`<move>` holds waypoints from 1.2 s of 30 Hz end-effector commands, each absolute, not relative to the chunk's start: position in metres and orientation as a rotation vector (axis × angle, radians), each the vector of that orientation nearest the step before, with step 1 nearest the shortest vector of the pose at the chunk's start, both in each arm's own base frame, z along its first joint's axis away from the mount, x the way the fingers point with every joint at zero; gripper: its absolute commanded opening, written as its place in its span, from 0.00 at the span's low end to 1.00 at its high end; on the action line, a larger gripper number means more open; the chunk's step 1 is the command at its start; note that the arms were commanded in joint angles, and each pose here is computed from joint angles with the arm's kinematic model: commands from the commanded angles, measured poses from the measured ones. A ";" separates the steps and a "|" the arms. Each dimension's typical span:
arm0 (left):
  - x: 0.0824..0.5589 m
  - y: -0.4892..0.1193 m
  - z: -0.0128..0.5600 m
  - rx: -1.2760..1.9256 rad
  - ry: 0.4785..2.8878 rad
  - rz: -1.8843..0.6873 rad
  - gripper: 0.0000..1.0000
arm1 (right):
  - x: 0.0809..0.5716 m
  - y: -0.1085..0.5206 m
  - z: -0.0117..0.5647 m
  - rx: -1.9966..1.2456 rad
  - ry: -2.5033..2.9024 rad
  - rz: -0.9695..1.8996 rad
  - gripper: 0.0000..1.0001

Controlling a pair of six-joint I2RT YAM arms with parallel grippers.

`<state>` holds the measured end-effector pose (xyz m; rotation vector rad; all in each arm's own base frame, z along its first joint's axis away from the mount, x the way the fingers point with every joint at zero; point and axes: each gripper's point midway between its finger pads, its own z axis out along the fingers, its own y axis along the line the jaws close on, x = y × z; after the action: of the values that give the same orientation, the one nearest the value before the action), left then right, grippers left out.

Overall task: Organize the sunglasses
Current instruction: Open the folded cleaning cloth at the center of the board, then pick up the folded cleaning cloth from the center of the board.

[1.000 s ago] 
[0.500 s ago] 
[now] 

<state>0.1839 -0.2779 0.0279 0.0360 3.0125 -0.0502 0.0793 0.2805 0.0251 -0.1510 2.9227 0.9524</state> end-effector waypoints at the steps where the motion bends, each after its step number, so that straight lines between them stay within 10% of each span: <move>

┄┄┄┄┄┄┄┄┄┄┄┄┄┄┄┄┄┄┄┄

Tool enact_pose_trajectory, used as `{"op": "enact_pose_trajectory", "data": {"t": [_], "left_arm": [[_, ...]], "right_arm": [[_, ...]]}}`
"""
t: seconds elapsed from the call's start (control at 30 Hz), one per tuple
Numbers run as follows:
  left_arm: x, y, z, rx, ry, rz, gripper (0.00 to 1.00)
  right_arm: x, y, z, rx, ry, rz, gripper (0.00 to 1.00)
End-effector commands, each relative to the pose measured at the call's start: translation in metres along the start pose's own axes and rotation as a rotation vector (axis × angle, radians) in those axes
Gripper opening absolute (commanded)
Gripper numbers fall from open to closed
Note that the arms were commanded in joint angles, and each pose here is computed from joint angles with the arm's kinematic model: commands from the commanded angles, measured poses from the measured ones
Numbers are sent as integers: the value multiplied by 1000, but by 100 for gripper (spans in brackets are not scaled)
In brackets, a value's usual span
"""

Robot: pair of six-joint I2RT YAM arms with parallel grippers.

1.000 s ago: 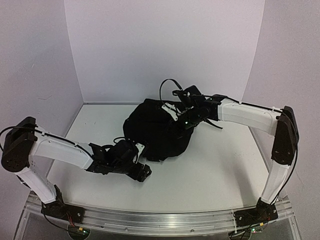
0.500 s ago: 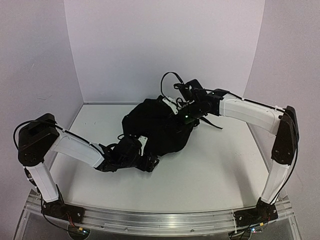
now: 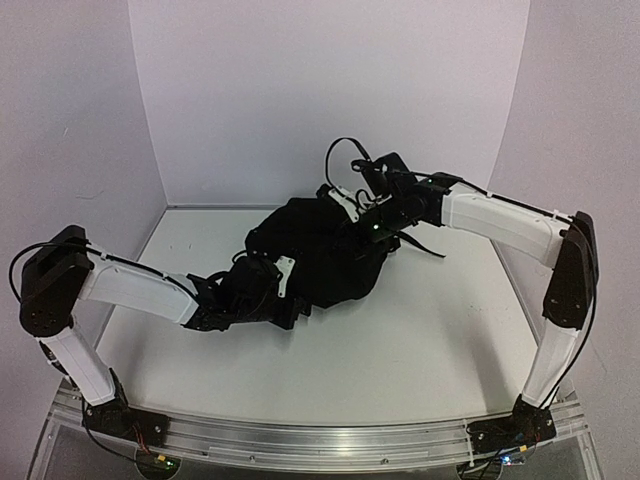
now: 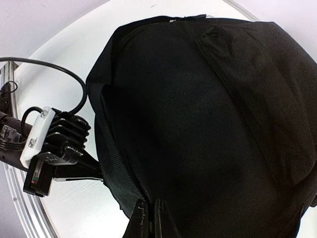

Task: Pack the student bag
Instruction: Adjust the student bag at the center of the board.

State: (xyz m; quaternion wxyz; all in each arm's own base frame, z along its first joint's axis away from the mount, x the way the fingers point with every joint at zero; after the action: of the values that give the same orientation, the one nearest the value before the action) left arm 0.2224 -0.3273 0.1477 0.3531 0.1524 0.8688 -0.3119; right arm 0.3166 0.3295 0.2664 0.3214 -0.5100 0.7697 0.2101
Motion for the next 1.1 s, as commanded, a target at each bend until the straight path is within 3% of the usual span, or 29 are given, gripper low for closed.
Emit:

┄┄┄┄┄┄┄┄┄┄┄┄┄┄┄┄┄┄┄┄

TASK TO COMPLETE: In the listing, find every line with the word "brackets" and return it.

WRITTEN SOLUTION:
Numbers are sent as integers: the value multiplied by 1000, but by 100 for gripper (spans in brackets are not scaled)
In brackets, a value's usual span

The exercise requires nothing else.